切れないままの紐の
「持って行ってください」
渡されたのは紐だ。お守り代わりだという。足首に巻くのが当世の流行りだという。男は、綯い交ぜになった過去と今のはざまに溺れそうになる。孫が誰からか貰ったというミサンガを足首に巻いていた。切れるまでつけていると望みが叶うという。望みはなにかと訊いたが、じいちゃんには関係ないだろうと一蹴された。さすが、サッカーやってるだけある、とくだらない冗談を思いついて苦笑する。
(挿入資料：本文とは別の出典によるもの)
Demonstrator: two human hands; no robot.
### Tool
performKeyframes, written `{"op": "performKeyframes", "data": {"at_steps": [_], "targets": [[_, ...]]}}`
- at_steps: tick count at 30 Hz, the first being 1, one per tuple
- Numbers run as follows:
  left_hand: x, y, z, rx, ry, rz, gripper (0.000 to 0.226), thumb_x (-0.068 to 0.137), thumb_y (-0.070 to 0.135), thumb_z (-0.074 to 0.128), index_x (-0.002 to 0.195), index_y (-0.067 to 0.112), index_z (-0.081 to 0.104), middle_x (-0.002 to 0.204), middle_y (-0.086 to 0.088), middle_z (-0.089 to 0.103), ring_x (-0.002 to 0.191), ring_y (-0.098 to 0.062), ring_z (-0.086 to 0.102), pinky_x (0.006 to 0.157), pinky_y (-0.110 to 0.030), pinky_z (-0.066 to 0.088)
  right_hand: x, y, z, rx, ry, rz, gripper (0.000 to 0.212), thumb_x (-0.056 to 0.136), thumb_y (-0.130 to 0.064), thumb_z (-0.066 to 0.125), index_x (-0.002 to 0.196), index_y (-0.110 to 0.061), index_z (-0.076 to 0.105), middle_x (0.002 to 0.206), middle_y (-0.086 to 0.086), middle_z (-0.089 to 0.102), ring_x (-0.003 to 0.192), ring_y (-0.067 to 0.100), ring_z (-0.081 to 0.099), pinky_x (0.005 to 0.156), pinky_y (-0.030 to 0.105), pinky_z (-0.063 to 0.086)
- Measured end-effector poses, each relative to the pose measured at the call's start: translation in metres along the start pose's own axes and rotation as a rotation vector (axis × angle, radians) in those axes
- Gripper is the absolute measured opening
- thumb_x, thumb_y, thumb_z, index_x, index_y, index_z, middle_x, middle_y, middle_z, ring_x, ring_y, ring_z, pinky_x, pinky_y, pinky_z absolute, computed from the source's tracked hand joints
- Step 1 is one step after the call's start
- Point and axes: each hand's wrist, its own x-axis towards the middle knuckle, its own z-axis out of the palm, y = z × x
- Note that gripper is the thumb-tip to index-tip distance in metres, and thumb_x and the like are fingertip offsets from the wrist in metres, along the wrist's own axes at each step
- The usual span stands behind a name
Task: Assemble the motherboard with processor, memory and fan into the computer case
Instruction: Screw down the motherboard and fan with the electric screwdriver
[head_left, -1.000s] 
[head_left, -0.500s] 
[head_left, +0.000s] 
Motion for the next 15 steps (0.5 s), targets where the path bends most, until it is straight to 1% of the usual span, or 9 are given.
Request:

記憶を混同することが増えていた。過去だけは確かだと思っていた。今が記憶を変えてしまうのであれば、その過去だって確かではないのだと知った。知りながらも、すがりたくなるのは、あの時間こそが男にとっての青春だったからだろう。
紐はお気に入りの帯締めを解いて作ったという。互いに死を覚悟していた。男は死ぬつもりだった、少女も生きて帰ってくるなどという期待は持たなかった。短い人生を鮮やかに彩るための深海のような色。それを背景にして、玉砕という刹那の輝きが明瞭なコントラストを生みだす。その程度の軽薄な考えだった。死を美化してみたところで、待ち受けるのは完全なる無だけだ。今でも無がなにかもわからなかったが、美化そのものは生きている人間だけに意味があるということくらいは容易くわかる。かつての少年少女の想像におよばなかった。
こたつのなかは暑すぎるのか、猫はいつも男の腹のうえに乗る。コタツの熱と人の体温のちょうどあいだの心地良さがそこにはある。金属的な鋭い熱と、有機的な柔らかな熱。どちらかだけではいけない。猫の贅沢が、男にもわかる気がした。
拍子抜けした。
戦地に赴く前に終戦をむかえ、帰れば少女はもうそこにはいなかった。約束を反故にされた。戦時に戦争とは無関係に死んだ人たちは、戦死として数えられることはないのだろうか。意味のある死の溢れていた時代、死を美しく彩る欺瞞が常だった時代に国とは無関係に死んでしまった彼女を、男は何度か羨んだ。欺瞞を剥いだ死、国のためにならない死は、女の裸のようになまめかしい美があるはずだ。なにも被らない死を選ぶ。そんな子供じみた幻想に、何度か心をとらえられそうにもなった。くだらない、と自ら一蹴した。サッカーでもやってみるか、と苦笑したはずの自分の考えに、なぜかこだわっていた。
「じいちゃん、なにしてんの。もしかして、サッカーやりたいの?」
勝手にボールを持ち出し、家の裏で転がしているのを孫に見られた。男は年甲斐もなくほほをほのかに染めた。
「教えてあげるよ」
孫はスカートを脱ぐと、縁側に置いた。したに履いていたハーフパンツの藍色の紐を締めなおし、足の裏でボールを転がしたかと思えば、爪先をくいっと返してすくいあげた。
「これ、リフティングっていうんだよ」
足首に巻かれたミサンガはまだ切れていない。それを初めて見たのは半年ほどまえのことだろうか。今なら聞いても良いかもしれない。
少女の真似をしてボールを転がしてみるが、うまくいかない。あの紐は、どうしただろう。
「言われたんだよ。引退するまで待っていてくださいって。もちろん、男に」
待っていてください、か。なるほどな。と男は思った。